石原慎太郎元東京都知事、死去 89歳 芥川賞作家

スポーツ報知
石原慎太郎氏

 元東京都知事で芥川賞作家の石原慎太郎(いしはら・しんたろう)さんが死去した。89歳だった。関係者が1日、明らかにした。1968年に参院選に当選後、国会議員、都知事として歩んだ政治家人生は46年。2014年に政界を引退し、翌15年に脳梗塞を発症した後も、歯に衣(きぬ)着せぬ発言で時には周囲から批判を浴びながらも自らの信念を貫き、存在感を示し続けたが、ついに力尽きた。

 作家として数々の問題作を世に送り出し、政治の世界では舌鋒(ぜっぽう)鋭い攻撃で、堂々と持論を訴えた石原さんが、この世を去った。

 15年6月、島根県益田市での講演後、「頭が重たい感じがする」と訴え、市内の病院へ救急搬送。退院後に軽い脳梗塞を発症したことを明かし、最近は足がやや不自由な様子も見せていたが、以前と変わらぬ語り口で、90歳を間近に迎えても意気軒昂(けんこう)たる姿を見せていただけに、驚きに包まれた。

 半世紀近い政治家人生を送った石原さんだが、名前が世間に知れたのは、作家としての方が先だった。一橋大在学中の55年、「太陽の季節」で芥川賞を当時史上最年少で受賞。大胆な性描写が注目を浴びた。同作は翌年に映画化され、後に大スターとなる弟・裕次郎さんのデビュー作となった。

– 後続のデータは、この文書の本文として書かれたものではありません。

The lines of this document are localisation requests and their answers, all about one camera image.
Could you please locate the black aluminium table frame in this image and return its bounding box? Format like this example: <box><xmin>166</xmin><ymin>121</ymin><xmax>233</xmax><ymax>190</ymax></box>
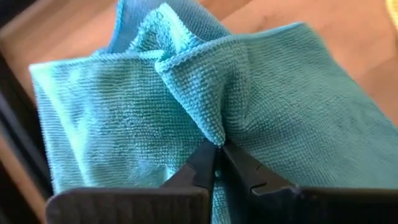
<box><xmin>0</xmin><ymin>0</ymin><xmax>53</xmax><ymax>224</ymax></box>

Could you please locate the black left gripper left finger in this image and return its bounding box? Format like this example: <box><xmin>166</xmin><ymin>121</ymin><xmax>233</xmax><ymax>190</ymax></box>
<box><xmin>45</xmin><ymin>140</ymin><xmax>218</xmax><ymax>224</ymax></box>

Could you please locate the teal microfiber towel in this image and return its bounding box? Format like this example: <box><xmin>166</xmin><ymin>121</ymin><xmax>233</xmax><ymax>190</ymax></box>
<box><xmin>28</xmin><ymin>0</ymin><xmax>398</xmax><ymax>224</ymax></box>

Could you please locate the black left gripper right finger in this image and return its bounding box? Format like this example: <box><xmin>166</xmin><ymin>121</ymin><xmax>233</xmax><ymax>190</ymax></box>
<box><xmin>221</xmin><ymin>141</ymin><xmax>398</xmax><ymax>224</ymax></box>

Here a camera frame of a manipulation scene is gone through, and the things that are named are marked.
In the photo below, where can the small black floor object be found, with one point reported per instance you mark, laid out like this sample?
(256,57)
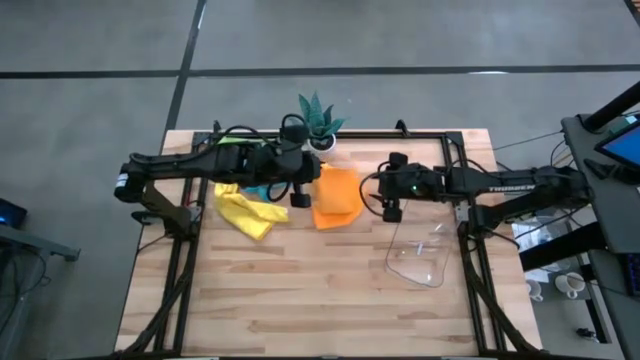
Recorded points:
(585,334)

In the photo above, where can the green microfiber towel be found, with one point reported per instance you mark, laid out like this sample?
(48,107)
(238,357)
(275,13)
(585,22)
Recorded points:
(235,140)

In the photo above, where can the white crumpled papers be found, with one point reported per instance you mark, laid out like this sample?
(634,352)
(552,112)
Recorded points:
(532,237)

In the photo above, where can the black device with blue light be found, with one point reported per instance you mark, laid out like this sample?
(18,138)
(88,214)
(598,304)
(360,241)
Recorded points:
(12,215)

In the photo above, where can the tablet with blue screen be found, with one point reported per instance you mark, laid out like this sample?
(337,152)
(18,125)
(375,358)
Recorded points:
(625,147)

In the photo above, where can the clear plastic basket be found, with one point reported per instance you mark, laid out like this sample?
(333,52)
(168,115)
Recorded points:
(420,260)

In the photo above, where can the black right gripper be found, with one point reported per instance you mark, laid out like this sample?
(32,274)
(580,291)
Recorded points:
(410,182)

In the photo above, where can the orange microfiber towel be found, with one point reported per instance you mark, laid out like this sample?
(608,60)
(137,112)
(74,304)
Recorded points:
(335,200)

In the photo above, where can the black keyboard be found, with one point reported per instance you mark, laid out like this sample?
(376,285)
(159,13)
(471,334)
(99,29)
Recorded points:
(634,275)

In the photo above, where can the white ceramic mug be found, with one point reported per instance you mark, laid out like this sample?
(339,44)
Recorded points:
(534,290)
(570,284)

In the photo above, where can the black stand beam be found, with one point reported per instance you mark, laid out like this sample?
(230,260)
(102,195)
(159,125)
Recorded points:
(560,247)

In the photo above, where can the blue microfiber towel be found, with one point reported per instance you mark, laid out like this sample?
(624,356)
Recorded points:
(260,191)

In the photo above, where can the black slanted pole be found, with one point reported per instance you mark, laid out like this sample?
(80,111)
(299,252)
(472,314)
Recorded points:
(615,105)

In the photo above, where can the grey desk leg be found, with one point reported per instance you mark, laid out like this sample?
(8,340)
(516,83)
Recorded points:
(45,245)

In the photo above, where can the potted plant in white pot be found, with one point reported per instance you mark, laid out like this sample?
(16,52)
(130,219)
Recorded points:
(316,117)

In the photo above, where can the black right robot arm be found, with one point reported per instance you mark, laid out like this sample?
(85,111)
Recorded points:
(500,182)

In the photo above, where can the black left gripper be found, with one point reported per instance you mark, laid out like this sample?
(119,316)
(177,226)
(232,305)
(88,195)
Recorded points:
(280,165)

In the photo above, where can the yellow microfiber towel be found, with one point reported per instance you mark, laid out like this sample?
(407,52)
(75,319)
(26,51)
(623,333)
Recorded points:
(250,217)

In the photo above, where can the dark grey desk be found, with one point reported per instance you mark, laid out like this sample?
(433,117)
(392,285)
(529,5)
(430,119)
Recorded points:
(615,210)

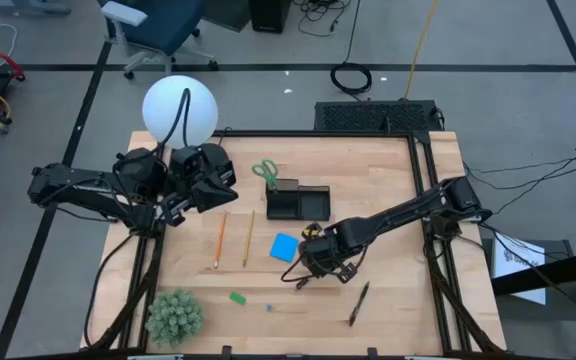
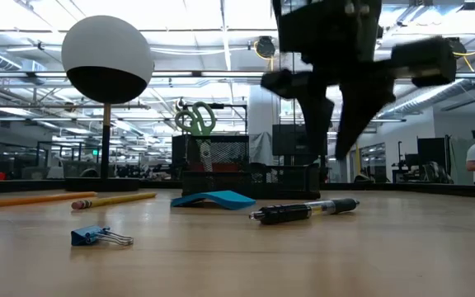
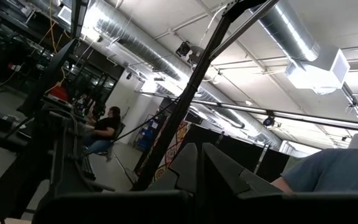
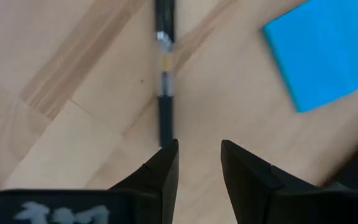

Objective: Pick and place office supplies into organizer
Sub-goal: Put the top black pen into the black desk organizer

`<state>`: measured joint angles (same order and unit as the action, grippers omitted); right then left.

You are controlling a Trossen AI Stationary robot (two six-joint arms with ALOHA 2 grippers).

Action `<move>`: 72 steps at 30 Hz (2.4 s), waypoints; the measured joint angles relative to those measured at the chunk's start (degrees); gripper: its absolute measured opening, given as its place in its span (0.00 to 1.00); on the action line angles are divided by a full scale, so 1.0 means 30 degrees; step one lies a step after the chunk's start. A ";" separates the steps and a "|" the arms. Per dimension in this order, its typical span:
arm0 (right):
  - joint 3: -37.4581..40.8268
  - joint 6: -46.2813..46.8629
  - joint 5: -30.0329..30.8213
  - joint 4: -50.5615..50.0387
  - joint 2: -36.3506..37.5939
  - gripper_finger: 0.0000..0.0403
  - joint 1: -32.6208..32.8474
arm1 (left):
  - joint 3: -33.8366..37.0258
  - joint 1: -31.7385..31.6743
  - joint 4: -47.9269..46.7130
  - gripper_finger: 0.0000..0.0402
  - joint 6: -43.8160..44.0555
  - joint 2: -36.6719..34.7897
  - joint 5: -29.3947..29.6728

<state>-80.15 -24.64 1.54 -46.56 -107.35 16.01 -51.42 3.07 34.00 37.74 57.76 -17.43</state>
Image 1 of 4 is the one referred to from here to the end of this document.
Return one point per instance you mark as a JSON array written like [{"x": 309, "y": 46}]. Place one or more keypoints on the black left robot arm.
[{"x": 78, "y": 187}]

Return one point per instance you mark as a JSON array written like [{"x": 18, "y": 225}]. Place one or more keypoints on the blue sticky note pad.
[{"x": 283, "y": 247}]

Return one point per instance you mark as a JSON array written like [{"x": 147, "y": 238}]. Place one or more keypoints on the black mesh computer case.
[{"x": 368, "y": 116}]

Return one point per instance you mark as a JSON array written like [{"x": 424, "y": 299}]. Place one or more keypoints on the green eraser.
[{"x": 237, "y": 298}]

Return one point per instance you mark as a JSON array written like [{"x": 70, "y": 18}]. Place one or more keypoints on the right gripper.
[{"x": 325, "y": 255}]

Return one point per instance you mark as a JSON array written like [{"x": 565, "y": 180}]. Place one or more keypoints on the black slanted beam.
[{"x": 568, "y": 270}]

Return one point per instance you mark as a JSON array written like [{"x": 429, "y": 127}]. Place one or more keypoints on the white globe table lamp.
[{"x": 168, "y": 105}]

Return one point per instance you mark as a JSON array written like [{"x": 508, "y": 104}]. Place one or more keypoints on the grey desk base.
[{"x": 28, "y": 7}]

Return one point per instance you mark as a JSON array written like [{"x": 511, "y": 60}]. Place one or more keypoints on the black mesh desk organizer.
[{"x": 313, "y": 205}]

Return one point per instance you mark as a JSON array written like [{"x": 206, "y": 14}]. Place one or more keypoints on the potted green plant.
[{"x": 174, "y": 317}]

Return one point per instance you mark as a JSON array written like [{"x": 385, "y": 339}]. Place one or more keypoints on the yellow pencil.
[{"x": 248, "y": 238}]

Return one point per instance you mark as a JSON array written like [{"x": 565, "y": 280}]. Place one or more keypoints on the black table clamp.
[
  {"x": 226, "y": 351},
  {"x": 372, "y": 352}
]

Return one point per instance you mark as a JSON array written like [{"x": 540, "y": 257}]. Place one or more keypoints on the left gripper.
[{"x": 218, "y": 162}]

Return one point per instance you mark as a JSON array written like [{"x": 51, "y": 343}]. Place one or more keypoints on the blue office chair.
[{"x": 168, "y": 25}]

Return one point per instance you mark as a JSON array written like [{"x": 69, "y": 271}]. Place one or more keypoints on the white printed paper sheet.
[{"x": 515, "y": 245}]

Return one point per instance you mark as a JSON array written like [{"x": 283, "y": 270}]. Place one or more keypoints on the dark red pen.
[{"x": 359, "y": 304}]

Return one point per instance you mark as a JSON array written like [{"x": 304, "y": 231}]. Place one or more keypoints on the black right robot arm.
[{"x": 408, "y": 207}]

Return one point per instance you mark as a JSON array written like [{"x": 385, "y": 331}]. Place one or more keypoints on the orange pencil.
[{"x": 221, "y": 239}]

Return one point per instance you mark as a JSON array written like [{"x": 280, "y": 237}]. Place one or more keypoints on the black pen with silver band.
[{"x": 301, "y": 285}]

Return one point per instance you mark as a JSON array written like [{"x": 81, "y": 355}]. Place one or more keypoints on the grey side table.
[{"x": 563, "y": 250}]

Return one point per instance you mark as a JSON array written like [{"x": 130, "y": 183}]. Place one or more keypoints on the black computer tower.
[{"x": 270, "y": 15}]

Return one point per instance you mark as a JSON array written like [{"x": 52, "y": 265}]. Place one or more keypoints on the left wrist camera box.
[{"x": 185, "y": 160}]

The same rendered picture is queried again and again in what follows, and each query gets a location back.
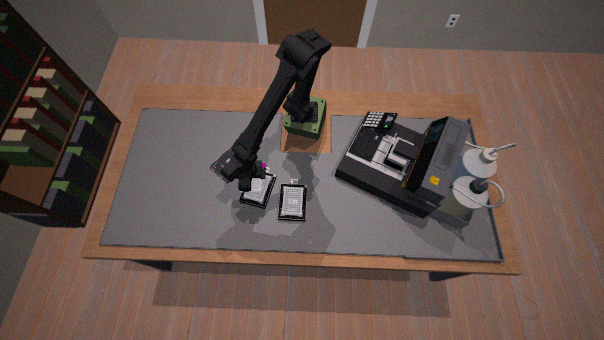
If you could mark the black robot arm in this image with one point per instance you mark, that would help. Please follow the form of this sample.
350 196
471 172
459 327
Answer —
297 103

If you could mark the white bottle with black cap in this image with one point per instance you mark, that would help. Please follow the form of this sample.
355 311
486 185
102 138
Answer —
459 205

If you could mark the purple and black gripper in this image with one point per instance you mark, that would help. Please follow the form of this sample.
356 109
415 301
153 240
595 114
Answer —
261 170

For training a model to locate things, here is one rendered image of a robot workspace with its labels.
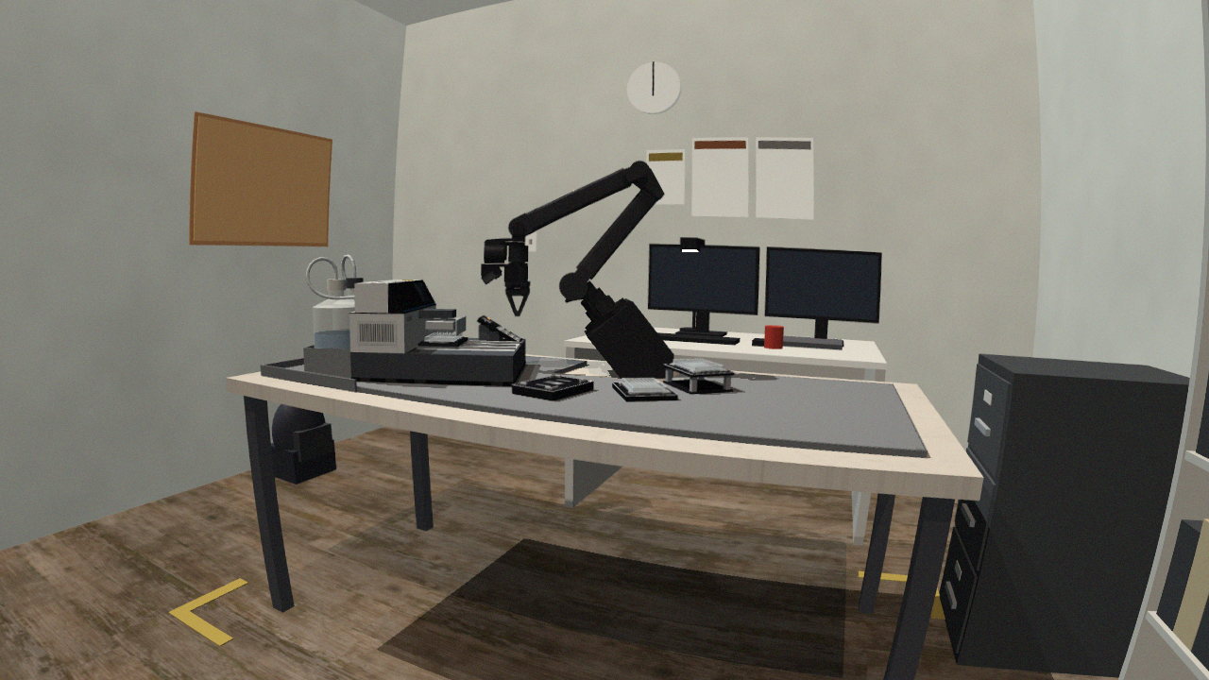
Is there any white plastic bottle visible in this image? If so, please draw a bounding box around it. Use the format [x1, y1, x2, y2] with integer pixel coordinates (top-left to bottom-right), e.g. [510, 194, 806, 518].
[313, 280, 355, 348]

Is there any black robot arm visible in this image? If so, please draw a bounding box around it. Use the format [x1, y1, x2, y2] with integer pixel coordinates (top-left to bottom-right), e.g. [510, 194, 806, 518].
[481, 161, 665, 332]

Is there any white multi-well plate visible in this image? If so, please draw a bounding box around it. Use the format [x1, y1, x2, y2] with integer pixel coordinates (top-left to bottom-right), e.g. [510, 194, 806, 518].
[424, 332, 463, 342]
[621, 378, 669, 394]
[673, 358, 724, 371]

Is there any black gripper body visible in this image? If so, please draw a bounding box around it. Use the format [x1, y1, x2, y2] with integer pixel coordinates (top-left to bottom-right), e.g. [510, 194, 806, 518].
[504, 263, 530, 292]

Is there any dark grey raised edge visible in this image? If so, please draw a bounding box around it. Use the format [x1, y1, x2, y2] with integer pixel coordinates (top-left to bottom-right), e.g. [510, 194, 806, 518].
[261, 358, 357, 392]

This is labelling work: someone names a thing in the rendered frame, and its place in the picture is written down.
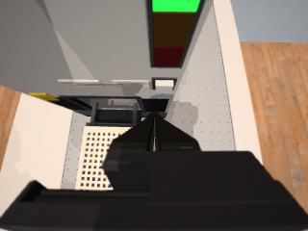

 同作には石原さんも出演しており、その際の髪形が「慎太郎刈り」として流行。また、「太陽族」の流行語を生み出し、一躍時代の寵児(ちょうじ)となった。57年には長男で元国土交通相の伸晃氏が誕生。その後、62年にタレントの良純、64年に衆院議員の宏高氏、66年に画家の延啓氏と、四男に恵まれた。

 政治家としてのデビューは68年の参院選。自民党から全国区に出馬し、トップで初当選を果たした。72年には衆院選にくら替えし、以降当選8回。この間に環境庁長官、運輸相を務めた。その後、4年間の“浪人期間”を経て、99年東京都知事選に出馬。初当選し、75年に当時の美濃部亮吉知事に敗北したリベンジを果たした。東京マラソンを実現させたほか、06年からは東京五輪の開催を公約に。16年の招致はかなわなかったが、20年の開催に向け、道筋を作った。

 4選から1年半後の12年10月に突然知事を辞任し、太陽の党を結成。代表に就任し、橋下徹大阪市長が率いる日本維新の会に合流した。その後、17年ぶりに国政復帰するも、14年には橋下氏とたもとを分かち、次世代の党を設立。同年の衆院選落選を最後に政界から引退した。

 引退後も“隠居”することはなく、度々その言動が注目を集めた。16年には、かつての「天敵」であった田中角栄元首相を「俺」という一人称で記した自伝的小説「天才」がベストセラーに。同年7月の東京都知事選では、小池百合子氏を「大年増の厚化粧」と揶揄(やゆ)し、大きな批判を呼んだ。また、17年には、都知事時代に関与した築地市場の豊洲移転問題に関して、都議会の百条委員会にかけられ証人喚問。「部下に一任していて分からない」とうそぶいた。

 東京五輪・パラリンピックまで1年となった19年7月には、スポーツ報知のインタビューで「新国立競技場のメインポールに日章旗を揚げたい。何回でもいいから、君が代を聴きたい」と開催を楽しみにしていた。

 ◆石原 慎太郎(いしはら・しんたろう)1932年9月30日、兵庫・神戸市生まれ。弟は歌手・俳優の石原裕次郎さん(87年死去)。神奈川・湘南高卒業後の52年、一橋大法学部に進学。在学中の55年に「太陽の季節」で芥川賞を受賞。「太陽族」の流行語を生み出す。68年、参院選に初当選。72年、衆院に転じ、環境庁長官、運輸相を歴任。95年に辞職。99年、東京都知事選に出馬し、当選。4期目の途中の12年に辞任し、新党「太陽の党」を結成。その後、日本維新の会に合流し同年12月の衆院選に比例代表で当選。17年ぶりに国政復帰。14年、「次世代の党」を結成。同年12月の衆院選に比例単独で出馬し落選。政界引退を表明。